• **DATA EXCERPT**:
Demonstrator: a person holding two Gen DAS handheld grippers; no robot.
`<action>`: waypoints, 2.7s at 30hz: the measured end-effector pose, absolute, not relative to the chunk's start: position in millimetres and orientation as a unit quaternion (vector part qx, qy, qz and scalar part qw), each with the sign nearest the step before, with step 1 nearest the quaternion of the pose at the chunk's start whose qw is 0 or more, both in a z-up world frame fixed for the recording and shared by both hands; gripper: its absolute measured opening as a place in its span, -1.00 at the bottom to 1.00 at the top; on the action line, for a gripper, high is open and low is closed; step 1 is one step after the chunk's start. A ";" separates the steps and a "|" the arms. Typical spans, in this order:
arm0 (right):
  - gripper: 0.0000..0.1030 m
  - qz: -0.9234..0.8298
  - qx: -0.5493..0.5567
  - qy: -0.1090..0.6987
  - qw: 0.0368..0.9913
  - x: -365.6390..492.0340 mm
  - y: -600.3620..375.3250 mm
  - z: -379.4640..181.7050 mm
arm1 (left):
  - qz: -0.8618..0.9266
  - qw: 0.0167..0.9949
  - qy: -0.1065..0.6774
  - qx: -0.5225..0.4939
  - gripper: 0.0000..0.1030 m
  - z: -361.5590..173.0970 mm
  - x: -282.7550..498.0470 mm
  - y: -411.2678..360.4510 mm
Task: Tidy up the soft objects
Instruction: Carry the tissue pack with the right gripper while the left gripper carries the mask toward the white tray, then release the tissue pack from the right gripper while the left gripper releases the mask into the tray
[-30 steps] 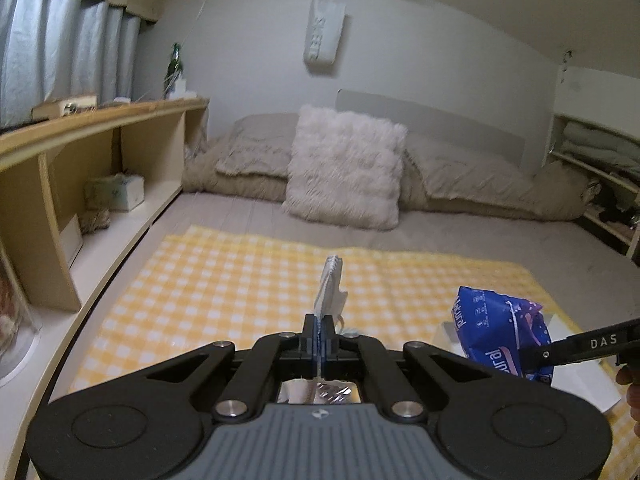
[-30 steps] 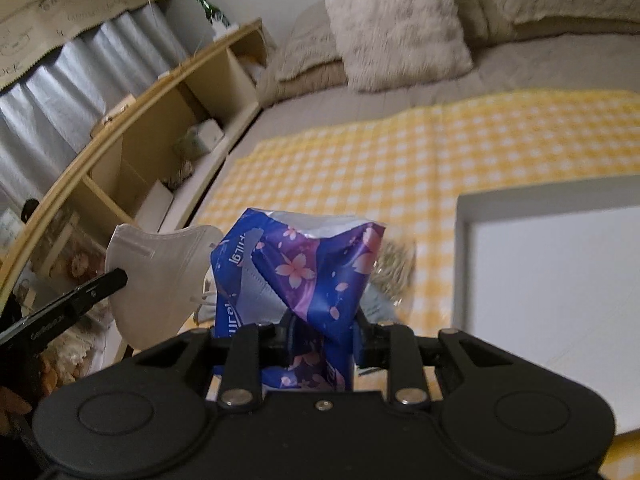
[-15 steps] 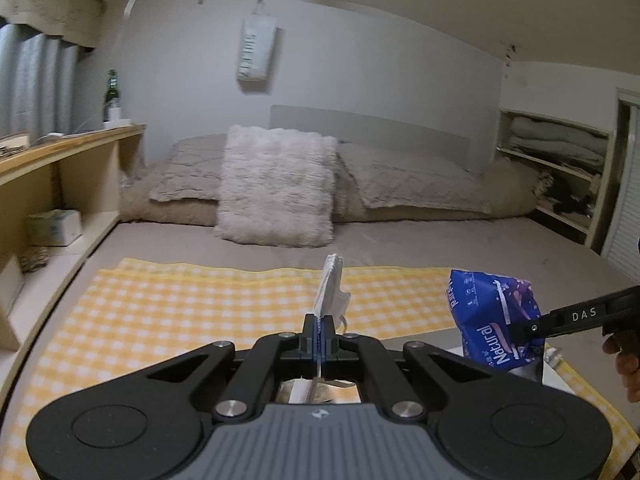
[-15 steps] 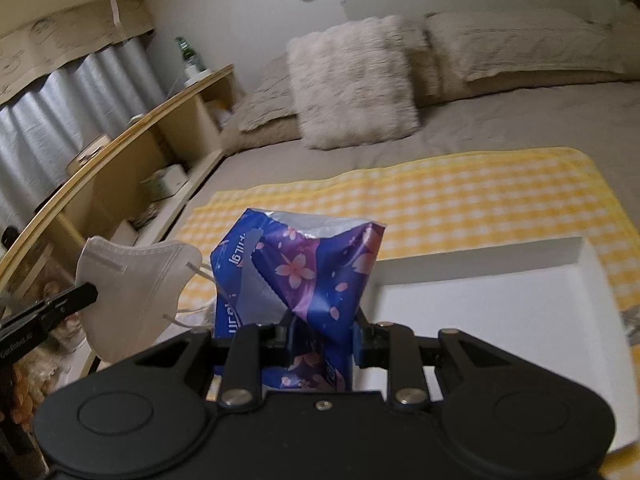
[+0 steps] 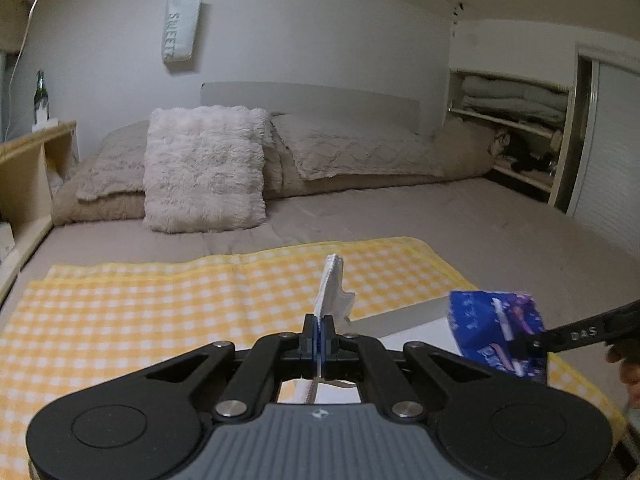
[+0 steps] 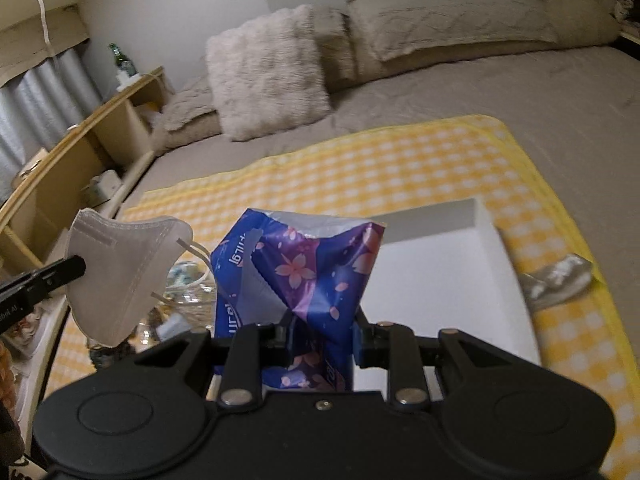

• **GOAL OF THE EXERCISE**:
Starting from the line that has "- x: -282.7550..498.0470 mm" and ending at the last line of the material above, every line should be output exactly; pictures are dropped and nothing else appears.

• **RESPONSE TO THIS EXERCISE**:
  - x: -282.7550..498.0470 mm
  - y: -411.2678..360.4510 mm
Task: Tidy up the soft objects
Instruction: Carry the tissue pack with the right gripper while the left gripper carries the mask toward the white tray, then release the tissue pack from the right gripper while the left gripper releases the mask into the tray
[-30 steps] 
[-30 steps] 
[-15 steps] 
[-15 steps] 
[+0 steps] 
[+0 steps] 

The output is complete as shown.